--- START ---

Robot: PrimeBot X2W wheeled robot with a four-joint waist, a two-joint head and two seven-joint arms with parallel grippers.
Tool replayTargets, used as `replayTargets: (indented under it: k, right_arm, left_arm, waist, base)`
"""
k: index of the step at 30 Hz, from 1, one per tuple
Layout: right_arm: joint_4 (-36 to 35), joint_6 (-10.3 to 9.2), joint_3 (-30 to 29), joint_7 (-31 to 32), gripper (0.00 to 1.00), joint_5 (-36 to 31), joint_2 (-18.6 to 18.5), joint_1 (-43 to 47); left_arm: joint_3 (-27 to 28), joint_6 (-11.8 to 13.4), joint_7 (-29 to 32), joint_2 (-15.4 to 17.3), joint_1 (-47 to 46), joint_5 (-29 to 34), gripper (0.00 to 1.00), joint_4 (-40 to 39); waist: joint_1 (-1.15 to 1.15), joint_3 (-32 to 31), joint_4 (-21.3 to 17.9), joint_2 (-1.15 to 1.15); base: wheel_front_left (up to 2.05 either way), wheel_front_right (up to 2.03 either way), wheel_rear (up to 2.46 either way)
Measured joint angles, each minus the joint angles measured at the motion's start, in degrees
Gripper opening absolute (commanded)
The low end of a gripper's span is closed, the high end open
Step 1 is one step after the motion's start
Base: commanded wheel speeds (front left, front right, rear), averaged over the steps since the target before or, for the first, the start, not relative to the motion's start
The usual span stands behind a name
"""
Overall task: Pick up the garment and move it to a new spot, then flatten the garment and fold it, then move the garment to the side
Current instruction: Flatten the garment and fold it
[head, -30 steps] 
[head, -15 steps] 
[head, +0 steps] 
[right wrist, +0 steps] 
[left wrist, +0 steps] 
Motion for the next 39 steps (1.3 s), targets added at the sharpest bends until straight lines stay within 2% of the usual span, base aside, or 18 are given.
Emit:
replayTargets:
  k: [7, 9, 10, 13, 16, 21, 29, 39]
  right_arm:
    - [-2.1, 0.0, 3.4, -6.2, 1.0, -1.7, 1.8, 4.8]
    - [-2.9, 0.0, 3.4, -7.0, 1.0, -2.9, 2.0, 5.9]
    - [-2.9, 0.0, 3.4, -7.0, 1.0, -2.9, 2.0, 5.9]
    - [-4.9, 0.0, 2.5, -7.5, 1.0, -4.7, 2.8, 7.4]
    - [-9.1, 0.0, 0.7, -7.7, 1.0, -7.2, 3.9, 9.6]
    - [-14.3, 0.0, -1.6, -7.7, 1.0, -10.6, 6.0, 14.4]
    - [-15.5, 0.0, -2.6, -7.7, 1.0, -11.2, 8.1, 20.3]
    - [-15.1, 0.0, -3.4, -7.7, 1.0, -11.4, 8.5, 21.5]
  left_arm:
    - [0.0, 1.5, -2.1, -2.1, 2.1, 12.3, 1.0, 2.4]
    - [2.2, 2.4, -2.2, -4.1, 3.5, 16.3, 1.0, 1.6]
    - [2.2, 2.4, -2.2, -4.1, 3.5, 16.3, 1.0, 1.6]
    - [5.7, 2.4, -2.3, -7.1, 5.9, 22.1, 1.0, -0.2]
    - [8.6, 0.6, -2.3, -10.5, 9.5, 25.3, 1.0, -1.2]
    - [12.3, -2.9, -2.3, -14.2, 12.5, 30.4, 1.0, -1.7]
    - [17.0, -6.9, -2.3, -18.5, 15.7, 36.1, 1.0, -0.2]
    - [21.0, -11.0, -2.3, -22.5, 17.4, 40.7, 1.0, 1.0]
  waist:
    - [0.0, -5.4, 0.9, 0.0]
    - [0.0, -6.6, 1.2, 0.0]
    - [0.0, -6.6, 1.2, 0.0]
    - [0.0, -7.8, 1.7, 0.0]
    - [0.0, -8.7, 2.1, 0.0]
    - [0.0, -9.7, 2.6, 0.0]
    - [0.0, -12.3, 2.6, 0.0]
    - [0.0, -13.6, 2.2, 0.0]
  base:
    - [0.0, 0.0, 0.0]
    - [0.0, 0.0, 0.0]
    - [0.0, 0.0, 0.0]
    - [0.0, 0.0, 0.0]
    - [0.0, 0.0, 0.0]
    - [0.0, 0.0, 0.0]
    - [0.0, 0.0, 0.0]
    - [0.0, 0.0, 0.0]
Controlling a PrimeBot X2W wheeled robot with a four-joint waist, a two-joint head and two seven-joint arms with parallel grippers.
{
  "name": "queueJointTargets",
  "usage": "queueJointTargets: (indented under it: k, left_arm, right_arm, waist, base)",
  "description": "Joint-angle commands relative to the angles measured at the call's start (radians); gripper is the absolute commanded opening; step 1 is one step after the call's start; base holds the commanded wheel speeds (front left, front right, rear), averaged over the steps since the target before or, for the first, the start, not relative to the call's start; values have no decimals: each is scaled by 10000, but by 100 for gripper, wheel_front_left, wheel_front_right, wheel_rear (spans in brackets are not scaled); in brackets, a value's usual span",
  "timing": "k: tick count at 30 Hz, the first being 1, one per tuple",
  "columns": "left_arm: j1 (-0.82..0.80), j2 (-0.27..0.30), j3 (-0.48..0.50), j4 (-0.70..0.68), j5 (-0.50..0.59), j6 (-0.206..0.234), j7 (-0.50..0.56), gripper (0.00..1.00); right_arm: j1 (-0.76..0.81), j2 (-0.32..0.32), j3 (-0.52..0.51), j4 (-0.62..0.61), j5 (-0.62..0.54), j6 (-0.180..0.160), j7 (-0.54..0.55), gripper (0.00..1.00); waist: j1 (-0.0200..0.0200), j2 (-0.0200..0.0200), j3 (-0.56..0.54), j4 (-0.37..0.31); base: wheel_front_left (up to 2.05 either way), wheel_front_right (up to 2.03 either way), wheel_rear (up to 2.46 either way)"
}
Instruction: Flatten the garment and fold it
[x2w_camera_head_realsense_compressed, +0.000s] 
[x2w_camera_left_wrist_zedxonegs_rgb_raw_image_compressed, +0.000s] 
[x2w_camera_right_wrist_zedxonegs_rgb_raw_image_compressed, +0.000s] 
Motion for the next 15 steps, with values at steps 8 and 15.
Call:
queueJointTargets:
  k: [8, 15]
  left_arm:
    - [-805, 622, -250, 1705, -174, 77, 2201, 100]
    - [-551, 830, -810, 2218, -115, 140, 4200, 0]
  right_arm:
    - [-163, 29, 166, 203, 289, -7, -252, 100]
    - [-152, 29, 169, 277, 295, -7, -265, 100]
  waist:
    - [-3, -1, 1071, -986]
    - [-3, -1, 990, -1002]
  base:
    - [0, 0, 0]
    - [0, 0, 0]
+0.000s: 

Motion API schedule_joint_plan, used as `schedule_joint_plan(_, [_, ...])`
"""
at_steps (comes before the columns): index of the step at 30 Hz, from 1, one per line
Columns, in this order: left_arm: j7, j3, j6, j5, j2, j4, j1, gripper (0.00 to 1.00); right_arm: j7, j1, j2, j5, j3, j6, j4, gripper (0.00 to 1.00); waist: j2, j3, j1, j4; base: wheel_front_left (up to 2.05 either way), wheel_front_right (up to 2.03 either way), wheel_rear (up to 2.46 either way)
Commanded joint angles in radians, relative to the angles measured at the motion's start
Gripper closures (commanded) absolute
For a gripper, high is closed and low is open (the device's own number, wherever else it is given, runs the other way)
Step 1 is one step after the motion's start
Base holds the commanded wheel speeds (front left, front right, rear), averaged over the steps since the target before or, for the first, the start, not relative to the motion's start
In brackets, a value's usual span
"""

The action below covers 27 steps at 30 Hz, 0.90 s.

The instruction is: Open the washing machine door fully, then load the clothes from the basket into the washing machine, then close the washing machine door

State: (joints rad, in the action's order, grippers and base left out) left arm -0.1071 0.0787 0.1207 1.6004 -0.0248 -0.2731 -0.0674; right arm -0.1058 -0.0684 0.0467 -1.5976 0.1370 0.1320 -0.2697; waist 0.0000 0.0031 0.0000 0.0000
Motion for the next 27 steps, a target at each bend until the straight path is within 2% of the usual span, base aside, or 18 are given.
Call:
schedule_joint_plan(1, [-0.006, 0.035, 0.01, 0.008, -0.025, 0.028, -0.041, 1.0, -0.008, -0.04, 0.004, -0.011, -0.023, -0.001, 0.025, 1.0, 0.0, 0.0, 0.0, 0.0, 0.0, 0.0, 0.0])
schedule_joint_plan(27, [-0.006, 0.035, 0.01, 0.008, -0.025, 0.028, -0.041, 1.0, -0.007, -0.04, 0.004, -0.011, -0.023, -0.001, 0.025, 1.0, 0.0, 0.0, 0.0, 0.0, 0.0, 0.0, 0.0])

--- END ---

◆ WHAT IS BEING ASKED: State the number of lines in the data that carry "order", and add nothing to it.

◆ ANSWER FOR THE TASK: 2